Civilian readers may think my description of him, especially his conversation, exaggerated. It is not, and any old soldier will bear me out, for he was a prize specimen of a type in which the British Army has always been rich—I've no doubt he was at Hastings, and will be there, eccentric as ever, when Gabriel sounds the last rally: a genuine, guaranteed, paid-up head-case. Which is not to say that he was clinically mad, just that he behaved as though he was. You have heard of them: when touched with genius they become Chinese Gordon or Lord Cochrane or, in the last war, Wingate, that gifted guerrilla who revived the military beard, carried an alarm clock to remind everyone what time it was, scrubbed himself with a toothbrush, quoted Holy Writ, and was an authority on Donald Duck—or so I have been reliably informed. Splendid men, especially to keep away from.

Captain Grief may have been less gifted, but he had all the Deolali hallmarks.
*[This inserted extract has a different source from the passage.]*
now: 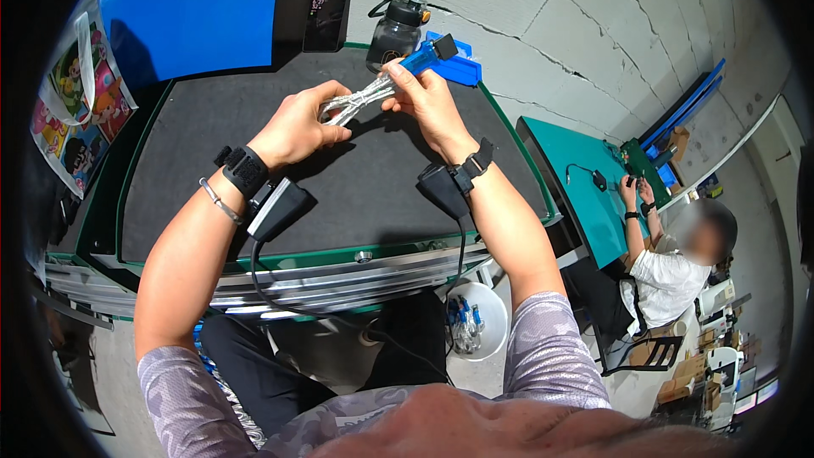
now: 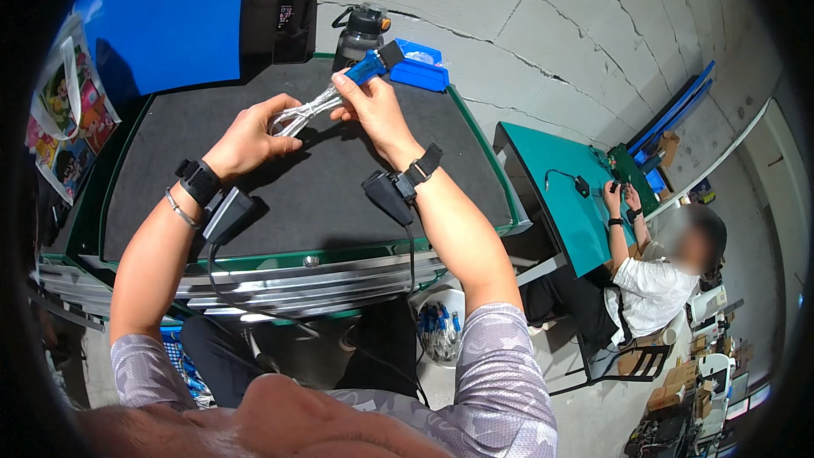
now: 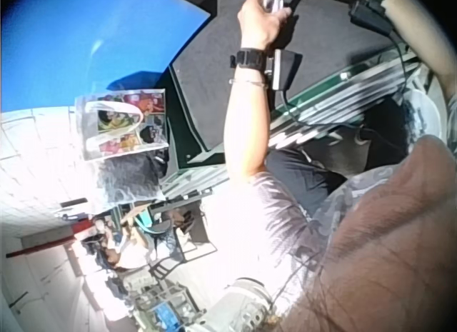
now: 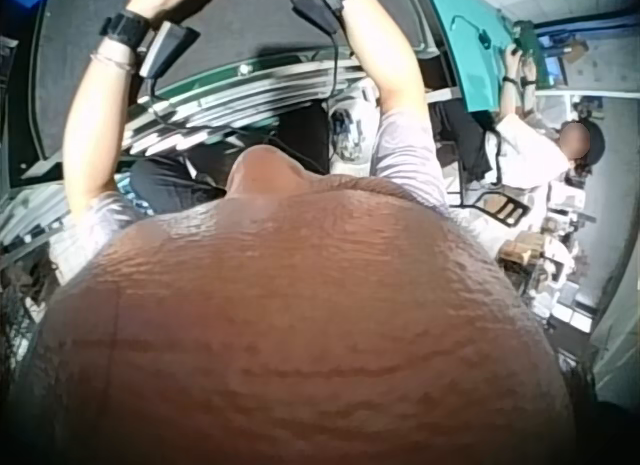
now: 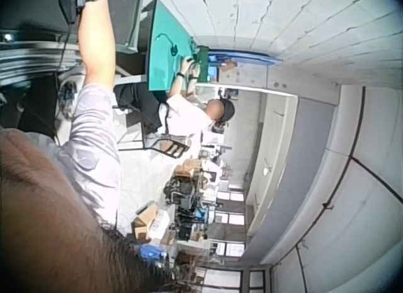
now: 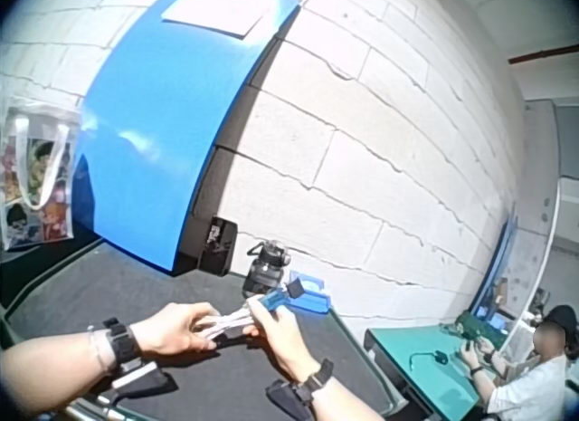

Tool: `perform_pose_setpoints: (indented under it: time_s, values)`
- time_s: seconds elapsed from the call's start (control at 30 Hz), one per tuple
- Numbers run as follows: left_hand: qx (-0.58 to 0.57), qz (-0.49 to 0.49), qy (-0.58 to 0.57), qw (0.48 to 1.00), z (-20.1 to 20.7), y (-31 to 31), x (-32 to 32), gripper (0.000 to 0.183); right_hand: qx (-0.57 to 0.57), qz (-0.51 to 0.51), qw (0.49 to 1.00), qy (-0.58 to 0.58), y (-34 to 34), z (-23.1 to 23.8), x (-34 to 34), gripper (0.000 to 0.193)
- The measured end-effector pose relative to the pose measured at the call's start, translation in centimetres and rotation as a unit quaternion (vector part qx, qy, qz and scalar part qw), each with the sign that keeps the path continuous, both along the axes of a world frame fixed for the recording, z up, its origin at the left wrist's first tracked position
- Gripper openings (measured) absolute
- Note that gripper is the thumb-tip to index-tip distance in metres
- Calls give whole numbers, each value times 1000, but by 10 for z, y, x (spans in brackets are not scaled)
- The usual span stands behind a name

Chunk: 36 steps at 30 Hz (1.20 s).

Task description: Attaching blue connector components to coiled white cables on a workbench.

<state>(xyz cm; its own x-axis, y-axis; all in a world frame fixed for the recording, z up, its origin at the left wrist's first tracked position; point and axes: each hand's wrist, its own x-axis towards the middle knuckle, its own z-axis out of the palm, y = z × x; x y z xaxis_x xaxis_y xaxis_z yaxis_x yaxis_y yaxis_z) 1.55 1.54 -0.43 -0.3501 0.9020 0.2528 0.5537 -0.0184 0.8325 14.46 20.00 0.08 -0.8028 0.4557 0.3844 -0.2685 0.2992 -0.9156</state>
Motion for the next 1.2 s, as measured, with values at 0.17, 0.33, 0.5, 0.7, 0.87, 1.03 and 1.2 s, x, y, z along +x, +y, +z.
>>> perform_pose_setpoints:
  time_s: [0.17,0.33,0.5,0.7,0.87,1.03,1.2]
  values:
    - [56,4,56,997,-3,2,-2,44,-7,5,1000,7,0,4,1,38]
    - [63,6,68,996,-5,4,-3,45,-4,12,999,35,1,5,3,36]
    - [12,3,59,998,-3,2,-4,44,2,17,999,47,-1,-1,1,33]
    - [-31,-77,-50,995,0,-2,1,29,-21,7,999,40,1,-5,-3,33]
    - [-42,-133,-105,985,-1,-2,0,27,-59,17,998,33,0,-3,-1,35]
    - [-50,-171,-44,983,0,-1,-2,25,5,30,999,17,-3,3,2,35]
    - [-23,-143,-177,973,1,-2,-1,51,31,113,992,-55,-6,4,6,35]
He was driven apparently by some high-octane spirit, full of restless energy and strange cries like: “Bags o' panic!” and “Bash on regardless!” and even “Aha, Ermintrude, at last we meet—over the bridge you go!”, uttered with a glittering eye as he paced up and down, clapping his hands. He was tall, rangy, lantern-jawed, and eager as an unleashed hound. His dress consisted of an old tweed fishing cap, a dilapidated bush shirt, corduroy trousers, and brothel-creeper boots, and my heart sank at the sight of him, for I could
read the signs: this was one who would probably want the Piat mounted on a jeep, with me manning it in the passenger seat and himself at the wheel, roaring with laughter at top speed and changing gear with his foot.